# [WHAT THE TASK REQUIRES]
What you return should be the lines of the data containing "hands", each in full.

# [DATASET EXCERPT]
● ● ● ● ●
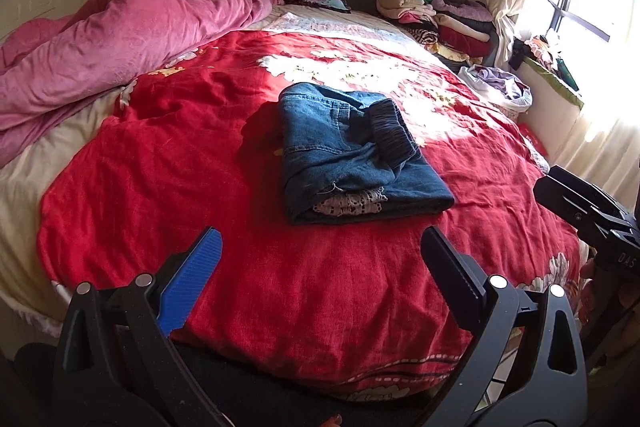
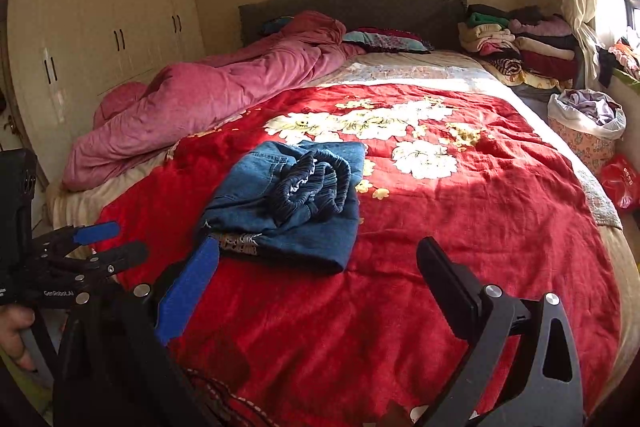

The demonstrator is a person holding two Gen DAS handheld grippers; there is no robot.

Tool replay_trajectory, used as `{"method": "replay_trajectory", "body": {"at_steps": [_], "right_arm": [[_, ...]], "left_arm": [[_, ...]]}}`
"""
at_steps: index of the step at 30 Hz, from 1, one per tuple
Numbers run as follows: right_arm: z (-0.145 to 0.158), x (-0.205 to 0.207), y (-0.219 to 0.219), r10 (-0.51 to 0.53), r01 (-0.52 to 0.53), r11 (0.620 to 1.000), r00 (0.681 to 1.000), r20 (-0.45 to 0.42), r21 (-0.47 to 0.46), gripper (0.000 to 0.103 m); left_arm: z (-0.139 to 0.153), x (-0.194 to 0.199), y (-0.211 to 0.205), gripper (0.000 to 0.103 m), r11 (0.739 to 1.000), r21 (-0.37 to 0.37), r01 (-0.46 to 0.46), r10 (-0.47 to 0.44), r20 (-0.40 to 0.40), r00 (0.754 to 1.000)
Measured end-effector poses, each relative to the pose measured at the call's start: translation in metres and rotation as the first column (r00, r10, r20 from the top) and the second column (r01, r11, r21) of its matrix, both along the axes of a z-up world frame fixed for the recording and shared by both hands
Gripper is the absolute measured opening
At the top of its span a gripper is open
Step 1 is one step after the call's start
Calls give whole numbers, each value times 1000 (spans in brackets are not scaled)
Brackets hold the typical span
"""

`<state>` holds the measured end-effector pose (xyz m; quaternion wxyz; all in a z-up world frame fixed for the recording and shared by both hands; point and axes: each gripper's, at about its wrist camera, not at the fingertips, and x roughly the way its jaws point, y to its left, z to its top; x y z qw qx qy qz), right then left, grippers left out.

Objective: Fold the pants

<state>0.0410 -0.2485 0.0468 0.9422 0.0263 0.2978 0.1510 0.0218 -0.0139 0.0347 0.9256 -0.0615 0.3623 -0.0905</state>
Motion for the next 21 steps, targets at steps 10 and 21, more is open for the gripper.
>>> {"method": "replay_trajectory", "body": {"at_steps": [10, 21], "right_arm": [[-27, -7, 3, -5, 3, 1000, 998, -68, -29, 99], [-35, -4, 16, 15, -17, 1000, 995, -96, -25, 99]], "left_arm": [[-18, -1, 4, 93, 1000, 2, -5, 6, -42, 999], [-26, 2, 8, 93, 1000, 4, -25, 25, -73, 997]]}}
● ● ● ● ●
# [EXERCISE RESULT]
Measured end-effector poses, each relative to the pose measured at the call's start: translation in metres and rotation as the first column (r00, r10, r20 from the top) and the second column (r01, r11, r21) of its matrix, both along the axes of a z-up world frame fixed for the recording and shared by both hands
`<state>` holds the measured end-effector pose (xyz m; quaternion wxyz; all in a z-up world frame fixed for the recording and shared by both hands; point and axes: each gripper's, at about its wrist camera, not at the fingertips, and x roughly the way its jaws point, y to its left, z to its top; x y z qw qx qy qz), right then left, grippers left out.

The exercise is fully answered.